## Exercise
The answer must be every line below that contains the string "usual".

## Provided data
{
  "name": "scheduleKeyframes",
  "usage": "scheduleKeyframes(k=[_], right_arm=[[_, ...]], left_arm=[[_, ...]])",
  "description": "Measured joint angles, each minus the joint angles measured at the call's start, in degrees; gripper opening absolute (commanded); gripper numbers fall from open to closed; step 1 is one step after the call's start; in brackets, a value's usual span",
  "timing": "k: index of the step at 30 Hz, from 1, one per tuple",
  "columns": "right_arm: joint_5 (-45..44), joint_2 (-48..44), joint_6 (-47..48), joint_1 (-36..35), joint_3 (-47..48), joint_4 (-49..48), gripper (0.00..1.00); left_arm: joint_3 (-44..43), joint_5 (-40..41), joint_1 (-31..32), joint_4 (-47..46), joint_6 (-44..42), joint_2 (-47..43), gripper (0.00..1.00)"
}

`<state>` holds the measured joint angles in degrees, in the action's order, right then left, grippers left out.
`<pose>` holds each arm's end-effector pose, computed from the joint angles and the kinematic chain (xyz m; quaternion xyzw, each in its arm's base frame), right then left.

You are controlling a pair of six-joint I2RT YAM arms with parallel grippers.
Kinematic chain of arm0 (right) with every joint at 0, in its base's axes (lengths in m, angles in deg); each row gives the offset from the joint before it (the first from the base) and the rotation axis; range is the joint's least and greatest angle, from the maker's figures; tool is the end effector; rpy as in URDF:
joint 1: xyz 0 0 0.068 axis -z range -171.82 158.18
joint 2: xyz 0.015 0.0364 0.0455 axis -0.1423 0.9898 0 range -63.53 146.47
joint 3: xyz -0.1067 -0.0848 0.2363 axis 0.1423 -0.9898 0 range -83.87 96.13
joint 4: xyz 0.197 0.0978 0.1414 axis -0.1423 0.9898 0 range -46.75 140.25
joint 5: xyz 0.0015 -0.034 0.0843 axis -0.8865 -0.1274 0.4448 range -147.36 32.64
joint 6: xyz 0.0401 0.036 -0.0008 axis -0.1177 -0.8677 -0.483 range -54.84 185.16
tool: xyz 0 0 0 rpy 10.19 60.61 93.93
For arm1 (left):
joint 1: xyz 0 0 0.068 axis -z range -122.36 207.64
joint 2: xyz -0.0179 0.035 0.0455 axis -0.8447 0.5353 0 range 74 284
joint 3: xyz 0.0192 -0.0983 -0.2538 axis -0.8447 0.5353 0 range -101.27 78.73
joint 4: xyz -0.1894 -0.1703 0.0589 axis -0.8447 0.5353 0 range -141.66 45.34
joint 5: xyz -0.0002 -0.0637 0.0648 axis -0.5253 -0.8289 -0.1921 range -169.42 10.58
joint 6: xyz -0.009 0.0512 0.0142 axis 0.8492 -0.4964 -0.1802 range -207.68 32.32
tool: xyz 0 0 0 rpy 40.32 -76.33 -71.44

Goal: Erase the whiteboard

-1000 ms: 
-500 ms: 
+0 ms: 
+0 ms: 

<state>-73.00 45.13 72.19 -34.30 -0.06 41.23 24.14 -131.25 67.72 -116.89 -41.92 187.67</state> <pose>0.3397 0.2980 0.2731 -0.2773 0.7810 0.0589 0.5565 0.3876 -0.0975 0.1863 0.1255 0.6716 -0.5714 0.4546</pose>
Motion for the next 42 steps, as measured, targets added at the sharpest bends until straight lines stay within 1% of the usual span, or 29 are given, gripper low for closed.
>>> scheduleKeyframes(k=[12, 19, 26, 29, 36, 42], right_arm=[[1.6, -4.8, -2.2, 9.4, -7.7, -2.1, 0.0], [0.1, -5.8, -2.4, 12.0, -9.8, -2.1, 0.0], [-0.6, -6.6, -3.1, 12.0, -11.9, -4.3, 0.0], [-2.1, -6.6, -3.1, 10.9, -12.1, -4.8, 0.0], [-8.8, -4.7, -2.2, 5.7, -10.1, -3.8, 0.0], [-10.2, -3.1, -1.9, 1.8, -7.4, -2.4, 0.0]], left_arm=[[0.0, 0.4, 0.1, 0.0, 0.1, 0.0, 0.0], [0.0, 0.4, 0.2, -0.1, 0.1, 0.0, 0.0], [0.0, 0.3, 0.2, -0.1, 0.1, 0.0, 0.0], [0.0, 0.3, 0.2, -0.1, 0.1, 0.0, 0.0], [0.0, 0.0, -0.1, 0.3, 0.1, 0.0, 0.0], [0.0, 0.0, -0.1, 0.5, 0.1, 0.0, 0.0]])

## Answer to this problem
  "description": "Measured joint angles, each minus the joint angles measured at the call's start, in degrees; gripper opening absolute (commanded); gripper numbers fall from open to closed; step 1 is one step after the call's start; in brackets, a value's usual span",
Motion for the next 42 steps, as measured, targets added at the sharpest bends until straight lines stay within 1% of the usual span, or 29 are given, gripper low for closed.

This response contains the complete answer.